Die insolvente Air Berlin verhandelt derzeit mit Lufthansa, Ryanair und Easyjet. Geht es nach Berlins Regierendem Bürgermeister Müller, ist ein Interessent aber bereits raus. An der irischen Billigfluglinie Ryanair lässt er kein gutes Haar.

Im Poker um die insolvente Air Berlin hat Berlins Regierender Bürgermeister Michael Müller eine Übernahme durch Ryanair deutlich abgelehnt und die irische Billigfluglinie scharf kritisiert. "Ryanair ist ein arbeitnehmerfeindliches Unternehmen. Das Geschäftsmodell ist frühkapitalistisch", sagte der SPD-Politiker dem "Tagesspiegel". Müller trifft sich im Lauf des Tages mit Air-Berlin-Betriebsräten.

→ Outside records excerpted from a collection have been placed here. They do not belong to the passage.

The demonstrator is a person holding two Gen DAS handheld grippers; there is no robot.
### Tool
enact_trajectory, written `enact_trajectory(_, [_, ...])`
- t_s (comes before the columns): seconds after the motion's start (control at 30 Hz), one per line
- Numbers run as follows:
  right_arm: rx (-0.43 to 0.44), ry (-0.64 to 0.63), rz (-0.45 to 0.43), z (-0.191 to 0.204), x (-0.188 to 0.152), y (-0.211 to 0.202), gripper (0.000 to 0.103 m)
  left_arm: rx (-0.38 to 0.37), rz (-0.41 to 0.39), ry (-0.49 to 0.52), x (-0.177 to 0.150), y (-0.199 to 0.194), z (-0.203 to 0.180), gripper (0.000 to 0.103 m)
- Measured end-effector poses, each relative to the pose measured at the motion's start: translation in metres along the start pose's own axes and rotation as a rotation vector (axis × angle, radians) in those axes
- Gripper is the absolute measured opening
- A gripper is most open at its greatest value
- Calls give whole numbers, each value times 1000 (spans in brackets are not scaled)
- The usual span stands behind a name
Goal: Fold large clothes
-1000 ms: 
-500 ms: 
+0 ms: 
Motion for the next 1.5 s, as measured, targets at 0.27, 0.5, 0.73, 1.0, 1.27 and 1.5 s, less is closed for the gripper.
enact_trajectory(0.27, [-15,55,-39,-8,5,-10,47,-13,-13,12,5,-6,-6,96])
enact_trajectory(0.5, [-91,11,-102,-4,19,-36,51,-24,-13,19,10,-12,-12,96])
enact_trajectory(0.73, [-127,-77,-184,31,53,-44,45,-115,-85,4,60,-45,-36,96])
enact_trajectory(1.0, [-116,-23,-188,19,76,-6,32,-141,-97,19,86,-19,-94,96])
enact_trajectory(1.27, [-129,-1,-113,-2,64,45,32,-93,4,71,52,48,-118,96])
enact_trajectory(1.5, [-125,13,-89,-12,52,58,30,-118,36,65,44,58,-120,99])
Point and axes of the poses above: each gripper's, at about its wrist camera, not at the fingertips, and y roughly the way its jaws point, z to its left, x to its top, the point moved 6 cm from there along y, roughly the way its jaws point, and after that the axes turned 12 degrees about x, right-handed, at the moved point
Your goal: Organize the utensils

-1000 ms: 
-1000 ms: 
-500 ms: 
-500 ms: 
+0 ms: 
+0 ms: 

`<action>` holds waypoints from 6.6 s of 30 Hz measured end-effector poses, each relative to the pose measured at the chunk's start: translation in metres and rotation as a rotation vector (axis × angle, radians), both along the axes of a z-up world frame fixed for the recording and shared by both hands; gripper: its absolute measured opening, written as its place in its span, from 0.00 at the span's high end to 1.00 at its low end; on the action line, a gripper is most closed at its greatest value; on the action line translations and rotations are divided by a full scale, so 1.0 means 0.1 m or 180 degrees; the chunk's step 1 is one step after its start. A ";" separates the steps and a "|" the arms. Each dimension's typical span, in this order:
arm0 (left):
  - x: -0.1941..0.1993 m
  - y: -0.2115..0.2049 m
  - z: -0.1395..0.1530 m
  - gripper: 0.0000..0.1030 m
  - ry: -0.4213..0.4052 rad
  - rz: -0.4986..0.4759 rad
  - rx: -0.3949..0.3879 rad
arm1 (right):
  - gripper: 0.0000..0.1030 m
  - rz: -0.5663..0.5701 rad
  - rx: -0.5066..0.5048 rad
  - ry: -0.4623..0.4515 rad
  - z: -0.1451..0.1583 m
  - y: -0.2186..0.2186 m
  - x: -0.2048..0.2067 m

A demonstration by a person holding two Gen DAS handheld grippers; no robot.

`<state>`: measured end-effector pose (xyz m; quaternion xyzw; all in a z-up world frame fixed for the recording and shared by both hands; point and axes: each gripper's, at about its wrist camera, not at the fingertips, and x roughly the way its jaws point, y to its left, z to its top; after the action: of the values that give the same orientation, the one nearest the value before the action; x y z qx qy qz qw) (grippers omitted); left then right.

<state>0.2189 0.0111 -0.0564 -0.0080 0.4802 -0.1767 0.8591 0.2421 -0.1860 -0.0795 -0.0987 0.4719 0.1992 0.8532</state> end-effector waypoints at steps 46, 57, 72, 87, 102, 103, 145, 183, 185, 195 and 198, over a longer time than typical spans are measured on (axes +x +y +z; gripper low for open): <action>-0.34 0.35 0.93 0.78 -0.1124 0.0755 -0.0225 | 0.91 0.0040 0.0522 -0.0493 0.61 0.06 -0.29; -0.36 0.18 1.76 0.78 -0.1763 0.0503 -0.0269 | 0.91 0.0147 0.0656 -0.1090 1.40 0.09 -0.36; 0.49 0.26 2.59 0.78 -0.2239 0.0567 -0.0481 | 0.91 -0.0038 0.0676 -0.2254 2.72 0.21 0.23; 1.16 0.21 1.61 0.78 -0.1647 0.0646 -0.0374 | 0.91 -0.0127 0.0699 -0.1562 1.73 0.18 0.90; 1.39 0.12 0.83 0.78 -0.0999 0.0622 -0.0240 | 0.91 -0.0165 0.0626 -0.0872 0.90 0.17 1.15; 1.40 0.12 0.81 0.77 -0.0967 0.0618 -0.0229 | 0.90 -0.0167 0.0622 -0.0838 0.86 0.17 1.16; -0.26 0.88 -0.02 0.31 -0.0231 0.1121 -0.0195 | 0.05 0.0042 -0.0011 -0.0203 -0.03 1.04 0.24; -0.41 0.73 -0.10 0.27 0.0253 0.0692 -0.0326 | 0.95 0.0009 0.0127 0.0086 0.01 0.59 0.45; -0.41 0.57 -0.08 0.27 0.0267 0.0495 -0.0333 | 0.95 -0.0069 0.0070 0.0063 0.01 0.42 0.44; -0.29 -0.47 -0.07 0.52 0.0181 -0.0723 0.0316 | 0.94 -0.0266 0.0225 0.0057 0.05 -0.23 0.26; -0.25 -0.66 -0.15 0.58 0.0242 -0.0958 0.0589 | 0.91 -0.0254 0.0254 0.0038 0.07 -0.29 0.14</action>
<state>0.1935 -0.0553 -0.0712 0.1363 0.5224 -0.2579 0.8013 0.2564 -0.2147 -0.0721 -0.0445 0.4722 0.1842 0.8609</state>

Zugleich warb das Stadtoberhaupt mit deutlichen Worten dafür, der Lufthansa den Zuschlag zu geben."Ich glaube, es ist für alle Beteiligten unstrittig, dass bei mehreren seriösen Bewerbern die Lufthansa für Verlässlichkeit steht, auch weil sie ihr Geschäft am Luftverkehrsstandort Berlin ausgeweitet hat", sagte Müller. Der Standort Berlin wolle möglichst viele Verbindungen anbieten können. "Dafür steht die Lufthansa."

Nach Aussagen von Bundeswirtschaftsministerin Brigitte Zypries verhandelt Air Berlin derzeit mit Lufthansa, Ryanair und der britischen Billiglinie Easyjet über Lösungen. Die Bundesregierung ist nach eigenen Angaben nicht an den Verhandlungen beteiligt.